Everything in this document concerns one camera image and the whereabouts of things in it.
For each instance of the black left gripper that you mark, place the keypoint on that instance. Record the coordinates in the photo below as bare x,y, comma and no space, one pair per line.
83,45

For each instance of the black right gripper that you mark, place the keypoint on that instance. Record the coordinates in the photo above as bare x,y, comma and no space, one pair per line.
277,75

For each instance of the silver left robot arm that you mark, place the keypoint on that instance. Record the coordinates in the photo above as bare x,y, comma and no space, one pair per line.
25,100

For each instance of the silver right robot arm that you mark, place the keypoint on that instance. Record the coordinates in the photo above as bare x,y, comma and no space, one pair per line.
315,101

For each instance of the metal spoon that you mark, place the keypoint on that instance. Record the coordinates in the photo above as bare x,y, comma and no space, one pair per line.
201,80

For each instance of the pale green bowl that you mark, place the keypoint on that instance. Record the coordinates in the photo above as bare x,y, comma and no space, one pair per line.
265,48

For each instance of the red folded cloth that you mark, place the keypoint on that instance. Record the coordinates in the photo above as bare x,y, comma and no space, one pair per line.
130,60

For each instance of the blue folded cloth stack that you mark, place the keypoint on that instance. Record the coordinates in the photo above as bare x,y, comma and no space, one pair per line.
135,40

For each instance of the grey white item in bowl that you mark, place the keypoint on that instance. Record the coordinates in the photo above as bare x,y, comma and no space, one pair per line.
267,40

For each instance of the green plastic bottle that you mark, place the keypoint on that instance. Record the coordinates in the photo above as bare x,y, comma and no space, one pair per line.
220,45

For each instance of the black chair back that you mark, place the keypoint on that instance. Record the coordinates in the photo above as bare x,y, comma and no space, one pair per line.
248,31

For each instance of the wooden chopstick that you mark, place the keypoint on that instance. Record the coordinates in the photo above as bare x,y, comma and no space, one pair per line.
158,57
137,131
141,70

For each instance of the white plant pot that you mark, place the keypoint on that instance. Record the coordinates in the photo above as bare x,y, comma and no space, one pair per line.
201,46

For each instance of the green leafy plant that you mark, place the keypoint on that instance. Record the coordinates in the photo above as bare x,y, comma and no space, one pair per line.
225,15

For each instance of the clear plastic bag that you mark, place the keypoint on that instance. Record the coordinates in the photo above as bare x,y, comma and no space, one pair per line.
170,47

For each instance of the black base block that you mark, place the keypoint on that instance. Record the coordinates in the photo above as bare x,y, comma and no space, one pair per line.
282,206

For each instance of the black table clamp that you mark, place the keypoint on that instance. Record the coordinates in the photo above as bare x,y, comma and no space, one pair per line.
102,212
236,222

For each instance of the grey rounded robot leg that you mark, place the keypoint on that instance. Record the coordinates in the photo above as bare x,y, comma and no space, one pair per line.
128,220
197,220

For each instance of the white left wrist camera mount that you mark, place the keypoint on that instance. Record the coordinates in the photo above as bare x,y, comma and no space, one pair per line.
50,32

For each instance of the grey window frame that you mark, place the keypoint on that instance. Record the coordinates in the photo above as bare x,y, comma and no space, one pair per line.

===============

Task to carry out:
With the records above in view, retype each one exactly.

Result:
Everything in this document concerns one camera image and the whereabouts of things in it.
For each instance of the black left gripper that you mark, place the keypoint on that instance. Record the coordinates in the photo below as bare x,y, comma and no space, one pair per line.
83,45

For each instance of the black right gripper that you mark, place the keypoint on that instance. Record the coordinates in the photo above as bare x,y, comma and no space, one pair per line.
277,75

For each instance of the silver left robot arm that you mark, place the keypoint on that instance. Record the coordinates in the photo above as bare x,y, comma and no space, one pair per line.
25,100

For each instance of the silver right robot arm that you mark, place the keypoint on that instance. Record the coordinates in the photo above as bare x,y, comma and no space, one pair per line.
315,101

For each instance of the metal spoon that you mark, place the keypoint on that instance. Record the coordinates in the photo above as bare x,y, comma and no space, one pair per line.
201,80

For each instance of the pale green bowl that you mark, place the keypoint on that instance. Record the coordinates in the photo above as bare x,y, comma and no space, one pair per line.
265,48

For each instance of the red folded cloth that you mark, place the keypoint on that instance. Record the coordinates in the photo above as bare x,y, comma and no space, one pair per line.
130,60

For each instance of the blue folded cloth stack that you mark, place the keypoint on that instance. Record the coordinates in the photo above as bare x,y, comma and no space, one pair per line.
135,40

For each instance of the grey white item in bowl that you mark, place the keypoint on that instance. Record the coordinates in the photo above as bare x,y, comma and no space, one pair per line.
267,40

For each instance of the green plastic bottle that you mark, place the keypoint on that instance. Record the coordinates in the photo above as bare x,y, comma and no space, one pair per line.
220,45

For each instance of the black chair back that you mark, place the keypoint on that instance. Record the coordinates in the photo above as bare x,y, comma and no space, one pair per line.
248,31

For each instance of the wooden chopstick that you mark, place the keypoint on that instance. Record the coordinates in the photo above as bare x,y, comma and no space, one pair per line.
158,57
137,131
141,70

For each instance of the white plant pot that you mark, place the keypoint on that instance. Record the coordinates in the photo above as bare x,y, comma and no space, one pair per line.
201,46

For each instance of the green leafy plant that you mark, place the keypoint on that instance. Record the coordinates in the photo above as bare x,y, comma and no space, one pair per line.
225,15

For each instance of the clear plastic bag that you mark, place the keypoint on that instance. Record the coordinates in the photo above as bare x,y, comma and no space, one pair per line.
170,47

For each instance of the black base block that you mark, place the keypoint on that instance. Record the coordinates in the photo above as bare x,y, comma and no space, one pair per line.
282,206

For each instance of the black table clamp that you mark, place the keypoint on that instance. Record the coordinates in the photo above as bare x,y, comma and no space, one pair per line.
102,212
236,222

For each instance of the grey rounded robot leg that you mark, place the keypoint on that instance. Record the coordinates in the photo above as bare x,y, comma and no space, one pair per line.
128,220
197,220

For each instance of the white left wrist camera mount that you mark, place the keypoint on that instance. Record the coordinates in the photo above as bare x,y, comma and no space, one pair per line.
50,32

For each instance of the grey window frame that you mark, place the keypoint on that instance. Record the coordinates in the photo above as bare x,y, comma and no space, one pair per line.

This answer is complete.